Michael White 

Media Lens shows it doesn’t get the whole picture

Michael White: Nit-picking naive critics of the liberal media need to sharpen their focus
  
  

Jon Snow
"Jon Snow, a national treasure and more good for progressive attitudes than half a dozen John Pilgers." Photograph: David Levene Photograph: David Levene

Seated in the pre-dawn queue to buy tickets for the National Gallery's soon-to-close Leonardo exhibition this morning, with only my laptop to keep me warm, I thought to educate myself about a corner of the media forest I rarely visit. "What's Media Lens up to?" I asked myself.

It didn't come as a complete surprise to me to discover its most recent post is largely devoted to badmouthing the Guardian. As you may already know, Media Lens, founded in 2001 by a couple of bright and determined young graduates, devotes most of its energy to criticism of the liberal wing of the mainstream media – the Indy and the Observer, the BBC and Channel 4, as well as the Graun.

Well, that seems fair enough to me. Why should the liberal media, which is as capable of self-satisfaction as anyone else (including its critics), be immune from criticism, or precisely immune from criticism on the left as well as on the right – where it has been mocked and savaged in equal measure for as long as I can remember?

Naive, subversive, priggish, lentil-eating, sandal-wearing, feminist, humourless … the right's charge list is a long one. The left's is less fun. As Stephen Poole put it in a Guardian review of Media Lens's latest book, Newspeak in the 21st century, it's a useful irritant, albeit one which clothes its critique in "childishly apocalyptic polemic", artlessly framing its own narrative as truth challenging the "psychopathic corporate media". That would appear to include the Guardian's owners, the decidedly herbivorous Scott Trust.

This week's attack, The Silence of the Lambs, focuses on colleagues of mine, specifically George Monbiot and Seumas Milne, two of the Guardian's more radical leftwing contributors. In effect, Media Lens is saying, they trim their sails and pull their punches to accommodate their paymasters, their presence in the paper's Comment columns little more than a gesture to pluralism or dissent.

OK, if you say so.

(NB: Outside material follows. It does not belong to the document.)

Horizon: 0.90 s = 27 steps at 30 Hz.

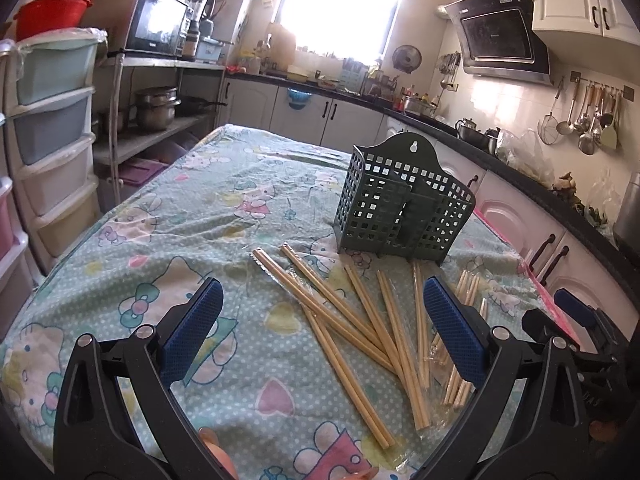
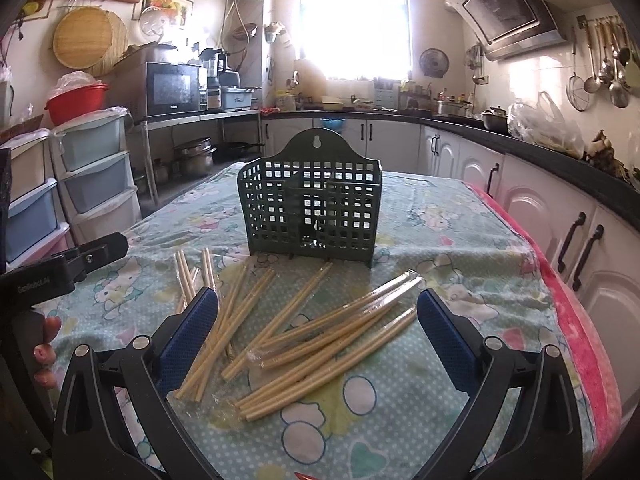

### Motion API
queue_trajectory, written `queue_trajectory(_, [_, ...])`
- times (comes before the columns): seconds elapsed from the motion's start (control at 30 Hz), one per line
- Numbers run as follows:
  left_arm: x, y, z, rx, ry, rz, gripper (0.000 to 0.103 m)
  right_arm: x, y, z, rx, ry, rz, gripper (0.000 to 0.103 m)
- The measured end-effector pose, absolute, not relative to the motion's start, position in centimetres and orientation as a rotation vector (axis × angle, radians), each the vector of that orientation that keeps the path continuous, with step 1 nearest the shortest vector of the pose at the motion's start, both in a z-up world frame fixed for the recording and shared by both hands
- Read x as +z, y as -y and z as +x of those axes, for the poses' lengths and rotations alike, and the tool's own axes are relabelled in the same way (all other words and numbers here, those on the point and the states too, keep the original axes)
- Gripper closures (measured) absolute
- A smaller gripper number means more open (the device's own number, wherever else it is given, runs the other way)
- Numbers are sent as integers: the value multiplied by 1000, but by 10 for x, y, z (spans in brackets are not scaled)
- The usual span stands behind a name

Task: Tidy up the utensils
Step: 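Move both tools down toward the loose wooden chopsticks beside the green caddy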

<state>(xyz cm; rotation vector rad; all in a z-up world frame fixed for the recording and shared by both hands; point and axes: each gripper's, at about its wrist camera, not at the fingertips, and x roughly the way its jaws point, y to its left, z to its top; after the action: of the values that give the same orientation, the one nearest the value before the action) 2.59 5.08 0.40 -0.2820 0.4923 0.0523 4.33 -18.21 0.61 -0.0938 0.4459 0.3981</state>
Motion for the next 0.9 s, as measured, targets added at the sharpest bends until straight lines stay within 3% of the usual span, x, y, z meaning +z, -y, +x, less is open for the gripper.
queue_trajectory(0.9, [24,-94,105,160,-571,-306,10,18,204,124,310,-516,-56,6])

Most people have to trim their views at one time or another, though I have watched journalists smuggling dissenting opinions into even the Murdoch press with admiration for years. Media Lens doesn't do subtle. Nor do its more acceptable heroes, such as John Pilger or the Indy's Robert Fisk.

I'd call Monbiot and Milne rather powerful presences on the paper. I often disagree with them but I'm usually glad they're there. What's more, I'd argue that plenty of younger Guardian writers take a left slant on all sorts of things – including the shortcomings of the Labour party and the excess pay and bonuses enjoyed by top corporate executives (now there's a bit of subtle). It ought to please Media Lens but probably doesn't.

As an elderly herbivore of moderate opinions myself, I can tell you it's tough getting much of a defence of, say, Tony Blair, into the paper on occasion. When Blair first gave evidence to the Chilcot inquiry the Guardian was moved to run 10 – or was it 11? – signed pieces of analysis, all of which condemned him. There was a distinct lack of pluralism in the media that day, but I doubt if Media Lens spotted it.

I'm not the sort of writer Media Lens bothers to whip up a storm against much, though the last time they did – not very successfully – I was disappointed (that naivety again) that whoever was behind it chose to misrepresent my words and meaning. But there, that's media for you.

Apart from what strikes me as a strident conceit that they know how the world works but others don't – they may grow out of that, as most people do – the worry about Media Lens's analysis which disinclines me to seek wisdom on its site very often is that it betrays the narcissism of small difference that is so destructive on the left, much less so on the right (we'll make temporary exception for the degraded Republican primary contest).

If Channel 4's Jon Snow can't be recognised for the national treasure he is – an unabashed leftie who has beaten the system (but also has to compromise, as we all do) – what hope is there? I'd say he does more good for progressive attitudes than half a dozen Pilgers, wouldn't you?

I can best illustrate this point by reporting what I found when I Googled Media Lens's response to the Guardian's high-risk, high-cost assault on the Murdoch empire over phone-hacking. It's cold in the Leonardo queue (I've just been told I was early enough to get tickets) and I may be making a poor fist of it – we herbivores try to be fair – but here's what I found.

Read the New Left Project article yourself and ponder. The flavour is conveyed well enough by this passage: "It makes good business sense to expose the crimes of media competitors (as at Nuremburg, preferably crimes unique to the enemy)." But it won't create a more honest press, one more capable of standing up to "official propaganda", Media Lens's editors told the NLP interviewer.

There's a wealth of innocence in that conclusion which makes us lentil-eaters feel quite worldly. But I'm not sure that mean-spirited nit-picking which so badly misses the bigger picture is the best way forward. Times are tough for all media, including the liberal media. Bear it in mind, comrades: who would you have to attack if we weren't there?